Ilva, Arcelor Mittal cede pacchetti impianti per avere l'ok dell'Ue

13 Aprile, 2018, 20:41 | Autore: Sofia Staffieri
  • Ilva Fiom

La Commissione europea ha avviato un'indagine sul deal a novembre, in scia alla preoccupazione che possa limitare la concorrenza nel campo dei prodotti laminati di acciaio al carbonio, con la conseguenza di un rialzo dei prezzi, soprattutto nell'Europa meridionale Sul fronte sindacale della vicenda Ilva, ieri Carlo Calenda, ministro dello Sviluppo economico, ha twittato che non "ci sono licenziamenti, i lavoratori sono tutti protetti e gli investimenti ambientali partiti".

Il pacchetto di cessioni include oltre a Piombino, ArcelorMittal Galati, Romania, ArcelorMittal Skopje, Macedonia, ArcelorMittal Ostrava, Repubblica Ceca, ArcelorMittal Dudelange, Lussemburgo: Inoltre le linee di galvanizzazione 4 e 5 a Flemalle; linee di decapaggio a caldo, a freddo, laminazione a freddo e di banda stagnata a Tilleur, tutte a Liegi, in Belgio.

Nella nota diffusa alla stampa, ArcelorMittal comunque prevede di consultare i consigli di fabbrica dei vari stabilimenti.

Genova. Per ottenere dall' Antitrust Ue il via libera all'acquisizione del colosso siderurgico italiano, Arcelor Mittal è pronta a cedere una parte non irrilevante dei propri asset europei senza toccare il perimetro delle attività di Ilva. Ma avvio del piano delle bonifiche da parte dei commissari ed eventuali ammortizzatori collegati non sono stati mai discussi al tavolo Mise e questo, per i sindacati, rende tutto piu' incerto e problematico. La trattativa va avanti (è fissato un nuovo appuntamento per il 23-24 aprile) ma tanti restano ancora i nodi da sciogliere.
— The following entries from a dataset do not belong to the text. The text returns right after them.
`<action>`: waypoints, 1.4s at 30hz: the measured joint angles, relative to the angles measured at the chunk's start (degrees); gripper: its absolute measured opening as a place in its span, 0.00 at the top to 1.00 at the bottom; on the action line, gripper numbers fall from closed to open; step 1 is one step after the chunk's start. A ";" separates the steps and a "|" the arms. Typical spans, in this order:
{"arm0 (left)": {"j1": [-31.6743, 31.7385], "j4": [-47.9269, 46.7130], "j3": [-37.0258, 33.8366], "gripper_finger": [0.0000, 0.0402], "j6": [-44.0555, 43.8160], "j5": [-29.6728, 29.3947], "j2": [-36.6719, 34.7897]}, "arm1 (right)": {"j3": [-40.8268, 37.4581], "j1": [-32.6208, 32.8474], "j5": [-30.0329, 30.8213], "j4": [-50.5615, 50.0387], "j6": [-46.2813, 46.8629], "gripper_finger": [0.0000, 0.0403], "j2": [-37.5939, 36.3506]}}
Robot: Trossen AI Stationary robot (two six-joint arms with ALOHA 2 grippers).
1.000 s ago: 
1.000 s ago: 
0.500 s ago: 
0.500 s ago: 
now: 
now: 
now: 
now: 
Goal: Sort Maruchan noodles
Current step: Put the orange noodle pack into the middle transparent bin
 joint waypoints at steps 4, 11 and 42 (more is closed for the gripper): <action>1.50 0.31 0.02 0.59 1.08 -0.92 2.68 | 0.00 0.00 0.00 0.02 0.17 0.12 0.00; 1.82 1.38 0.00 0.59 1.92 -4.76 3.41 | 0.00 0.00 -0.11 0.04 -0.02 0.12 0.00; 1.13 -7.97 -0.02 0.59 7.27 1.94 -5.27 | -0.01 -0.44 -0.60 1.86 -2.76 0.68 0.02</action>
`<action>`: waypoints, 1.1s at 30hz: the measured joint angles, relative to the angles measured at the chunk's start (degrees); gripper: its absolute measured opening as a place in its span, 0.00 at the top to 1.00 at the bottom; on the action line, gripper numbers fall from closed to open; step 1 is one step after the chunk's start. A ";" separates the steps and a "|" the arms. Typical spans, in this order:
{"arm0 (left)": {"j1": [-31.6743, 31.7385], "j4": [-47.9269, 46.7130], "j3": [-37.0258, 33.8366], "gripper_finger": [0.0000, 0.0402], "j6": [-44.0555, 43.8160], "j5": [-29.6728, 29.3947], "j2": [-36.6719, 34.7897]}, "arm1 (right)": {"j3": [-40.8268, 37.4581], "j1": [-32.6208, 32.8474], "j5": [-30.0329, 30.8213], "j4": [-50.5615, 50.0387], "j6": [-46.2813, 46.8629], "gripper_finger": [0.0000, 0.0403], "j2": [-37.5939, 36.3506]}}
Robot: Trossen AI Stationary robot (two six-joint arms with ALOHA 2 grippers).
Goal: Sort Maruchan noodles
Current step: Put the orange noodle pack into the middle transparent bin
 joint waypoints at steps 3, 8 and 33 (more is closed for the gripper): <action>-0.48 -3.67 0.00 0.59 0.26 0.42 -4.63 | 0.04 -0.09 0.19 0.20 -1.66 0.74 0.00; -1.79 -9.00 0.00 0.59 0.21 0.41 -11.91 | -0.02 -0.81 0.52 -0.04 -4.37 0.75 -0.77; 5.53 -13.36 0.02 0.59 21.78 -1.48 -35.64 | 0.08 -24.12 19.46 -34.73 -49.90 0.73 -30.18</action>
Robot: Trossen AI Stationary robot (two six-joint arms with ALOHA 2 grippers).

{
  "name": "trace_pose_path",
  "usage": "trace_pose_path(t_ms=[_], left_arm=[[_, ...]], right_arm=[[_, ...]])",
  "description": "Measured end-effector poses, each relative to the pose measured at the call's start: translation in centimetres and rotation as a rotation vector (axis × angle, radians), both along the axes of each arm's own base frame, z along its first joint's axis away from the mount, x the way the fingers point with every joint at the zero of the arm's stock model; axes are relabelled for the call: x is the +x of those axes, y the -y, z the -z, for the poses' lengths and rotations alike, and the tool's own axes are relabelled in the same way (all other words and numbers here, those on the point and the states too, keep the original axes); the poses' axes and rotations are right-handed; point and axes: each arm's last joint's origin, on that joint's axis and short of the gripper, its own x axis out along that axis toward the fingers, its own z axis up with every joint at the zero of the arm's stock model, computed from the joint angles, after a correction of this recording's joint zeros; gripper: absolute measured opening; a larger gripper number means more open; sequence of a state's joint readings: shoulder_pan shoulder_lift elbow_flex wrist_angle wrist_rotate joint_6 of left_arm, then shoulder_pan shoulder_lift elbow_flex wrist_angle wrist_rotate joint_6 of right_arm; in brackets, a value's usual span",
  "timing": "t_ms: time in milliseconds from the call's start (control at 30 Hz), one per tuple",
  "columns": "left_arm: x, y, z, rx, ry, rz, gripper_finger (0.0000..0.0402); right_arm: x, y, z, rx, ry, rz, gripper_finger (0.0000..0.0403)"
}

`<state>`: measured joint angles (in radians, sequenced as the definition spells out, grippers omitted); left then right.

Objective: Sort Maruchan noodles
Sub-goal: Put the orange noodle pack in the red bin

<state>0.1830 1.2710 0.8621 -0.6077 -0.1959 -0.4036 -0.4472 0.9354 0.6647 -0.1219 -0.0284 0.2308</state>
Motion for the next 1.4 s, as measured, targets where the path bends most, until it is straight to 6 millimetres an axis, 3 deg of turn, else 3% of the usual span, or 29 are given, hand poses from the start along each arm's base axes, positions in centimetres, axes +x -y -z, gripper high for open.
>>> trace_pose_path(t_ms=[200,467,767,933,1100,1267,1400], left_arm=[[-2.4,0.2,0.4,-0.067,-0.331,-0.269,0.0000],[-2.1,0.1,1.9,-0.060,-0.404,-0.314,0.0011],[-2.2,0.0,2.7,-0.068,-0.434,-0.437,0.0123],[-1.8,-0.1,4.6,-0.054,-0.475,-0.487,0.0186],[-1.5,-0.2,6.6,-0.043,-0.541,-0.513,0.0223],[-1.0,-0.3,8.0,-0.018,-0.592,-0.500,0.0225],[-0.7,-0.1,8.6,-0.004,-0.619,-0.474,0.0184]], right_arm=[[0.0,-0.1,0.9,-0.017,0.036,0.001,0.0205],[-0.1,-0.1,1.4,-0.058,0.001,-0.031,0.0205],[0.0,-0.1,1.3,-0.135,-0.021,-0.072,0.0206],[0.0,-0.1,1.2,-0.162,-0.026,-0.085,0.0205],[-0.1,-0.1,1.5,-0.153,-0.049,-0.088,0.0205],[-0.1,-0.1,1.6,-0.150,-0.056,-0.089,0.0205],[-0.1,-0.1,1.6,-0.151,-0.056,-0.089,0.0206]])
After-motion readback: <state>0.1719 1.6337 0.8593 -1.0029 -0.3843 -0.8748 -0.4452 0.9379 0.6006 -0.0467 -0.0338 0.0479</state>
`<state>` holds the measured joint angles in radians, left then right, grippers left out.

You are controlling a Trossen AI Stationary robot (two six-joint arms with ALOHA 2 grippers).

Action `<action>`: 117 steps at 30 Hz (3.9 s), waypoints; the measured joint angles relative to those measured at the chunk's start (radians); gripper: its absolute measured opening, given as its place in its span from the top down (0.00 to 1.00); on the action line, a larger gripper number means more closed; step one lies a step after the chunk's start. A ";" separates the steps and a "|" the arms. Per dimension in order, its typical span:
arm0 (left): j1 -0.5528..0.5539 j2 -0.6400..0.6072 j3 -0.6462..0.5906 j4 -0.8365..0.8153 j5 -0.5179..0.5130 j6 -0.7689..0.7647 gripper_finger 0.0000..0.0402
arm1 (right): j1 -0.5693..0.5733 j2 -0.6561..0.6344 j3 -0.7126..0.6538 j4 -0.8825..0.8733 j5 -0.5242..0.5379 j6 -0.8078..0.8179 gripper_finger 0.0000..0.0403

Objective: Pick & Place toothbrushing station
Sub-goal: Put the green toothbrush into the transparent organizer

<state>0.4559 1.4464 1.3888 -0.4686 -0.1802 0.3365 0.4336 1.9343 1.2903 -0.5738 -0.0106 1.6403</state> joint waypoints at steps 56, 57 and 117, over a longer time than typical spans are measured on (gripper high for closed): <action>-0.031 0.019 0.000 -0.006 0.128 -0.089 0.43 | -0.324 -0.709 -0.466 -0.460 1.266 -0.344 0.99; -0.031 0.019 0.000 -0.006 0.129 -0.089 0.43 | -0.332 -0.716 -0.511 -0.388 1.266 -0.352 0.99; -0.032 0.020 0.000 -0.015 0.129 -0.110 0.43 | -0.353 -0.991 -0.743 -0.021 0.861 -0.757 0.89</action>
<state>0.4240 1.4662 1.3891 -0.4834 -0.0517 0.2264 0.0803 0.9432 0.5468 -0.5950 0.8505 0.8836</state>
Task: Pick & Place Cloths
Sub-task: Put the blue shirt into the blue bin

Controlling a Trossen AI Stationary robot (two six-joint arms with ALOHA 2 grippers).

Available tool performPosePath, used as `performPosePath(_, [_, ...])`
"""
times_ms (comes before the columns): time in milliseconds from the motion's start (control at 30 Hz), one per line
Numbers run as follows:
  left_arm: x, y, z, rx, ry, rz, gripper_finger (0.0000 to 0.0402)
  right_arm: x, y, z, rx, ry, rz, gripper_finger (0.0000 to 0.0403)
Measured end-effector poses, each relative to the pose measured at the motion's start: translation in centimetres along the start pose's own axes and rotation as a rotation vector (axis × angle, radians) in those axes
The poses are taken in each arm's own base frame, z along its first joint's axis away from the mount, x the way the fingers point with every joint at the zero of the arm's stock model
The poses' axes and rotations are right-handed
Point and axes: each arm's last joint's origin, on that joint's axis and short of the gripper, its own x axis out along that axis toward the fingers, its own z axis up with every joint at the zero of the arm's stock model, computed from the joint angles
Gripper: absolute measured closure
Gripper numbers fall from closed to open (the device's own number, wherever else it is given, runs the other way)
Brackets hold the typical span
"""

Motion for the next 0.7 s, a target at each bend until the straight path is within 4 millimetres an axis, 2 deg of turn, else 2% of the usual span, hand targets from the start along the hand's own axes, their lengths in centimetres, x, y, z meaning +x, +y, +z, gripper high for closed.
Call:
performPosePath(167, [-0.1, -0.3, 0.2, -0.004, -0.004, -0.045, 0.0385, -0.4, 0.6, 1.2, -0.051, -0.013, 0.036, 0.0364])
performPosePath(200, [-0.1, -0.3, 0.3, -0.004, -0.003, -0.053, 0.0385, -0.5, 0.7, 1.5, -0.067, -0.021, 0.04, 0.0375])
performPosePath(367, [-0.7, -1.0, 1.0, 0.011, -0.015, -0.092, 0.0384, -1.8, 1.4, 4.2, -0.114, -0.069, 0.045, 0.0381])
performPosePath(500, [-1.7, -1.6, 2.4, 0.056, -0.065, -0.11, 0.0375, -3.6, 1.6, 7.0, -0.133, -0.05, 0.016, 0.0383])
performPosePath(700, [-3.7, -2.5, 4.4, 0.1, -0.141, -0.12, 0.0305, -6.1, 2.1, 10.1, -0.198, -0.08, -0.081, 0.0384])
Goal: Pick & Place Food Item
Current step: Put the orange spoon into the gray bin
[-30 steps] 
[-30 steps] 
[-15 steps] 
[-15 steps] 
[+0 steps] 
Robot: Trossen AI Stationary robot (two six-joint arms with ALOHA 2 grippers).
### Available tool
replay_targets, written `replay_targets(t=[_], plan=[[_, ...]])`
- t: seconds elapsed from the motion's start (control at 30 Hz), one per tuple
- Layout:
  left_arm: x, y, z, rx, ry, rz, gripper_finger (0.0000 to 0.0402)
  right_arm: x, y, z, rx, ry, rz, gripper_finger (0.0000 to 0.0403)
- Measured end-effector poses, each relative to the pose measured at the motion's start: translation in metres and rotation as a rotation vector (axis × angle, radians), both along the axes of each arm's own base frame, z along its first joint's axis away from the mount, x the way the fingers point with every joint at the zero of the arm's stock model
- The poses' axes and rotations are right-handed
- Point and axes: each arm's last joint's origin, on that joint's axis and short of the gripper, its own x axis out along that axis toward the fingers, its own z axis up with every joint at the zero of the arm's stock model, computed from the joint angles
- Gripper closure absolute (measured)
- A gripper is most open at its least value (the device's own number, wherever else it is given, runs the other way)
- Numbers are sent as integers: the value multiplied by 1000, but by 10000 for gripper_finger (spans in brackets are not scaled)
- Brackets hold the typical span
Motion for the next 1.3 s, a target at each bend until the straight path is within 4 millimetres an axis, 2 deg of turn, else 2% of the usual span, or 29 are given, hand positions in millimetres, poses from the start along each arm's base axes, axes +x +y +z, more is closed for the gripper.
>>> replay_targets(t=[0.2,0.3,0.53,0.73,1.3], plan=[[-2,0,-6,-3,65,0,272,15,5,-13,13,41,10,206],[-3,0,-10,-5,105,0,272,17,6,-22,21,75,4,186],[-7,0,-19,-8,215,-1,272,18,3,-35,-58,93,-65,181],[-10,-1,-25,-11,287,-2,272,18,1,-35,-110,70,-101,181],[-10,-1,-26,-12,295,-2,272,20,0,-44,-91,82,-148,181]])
Ma quest'ultima tiene ferma la sua proposta di giugno, ovvero 10 mila unita', e afferma che questo numero e' stato pattuito col Governo al momento del contratto di fitto successivo alla gara di aggiudicazione. "I diritti acquisiti non devono in alcun modo andare perduti" avverte infine il segretario generale dell'Ugl Metalmeccanici, Antonio Spera.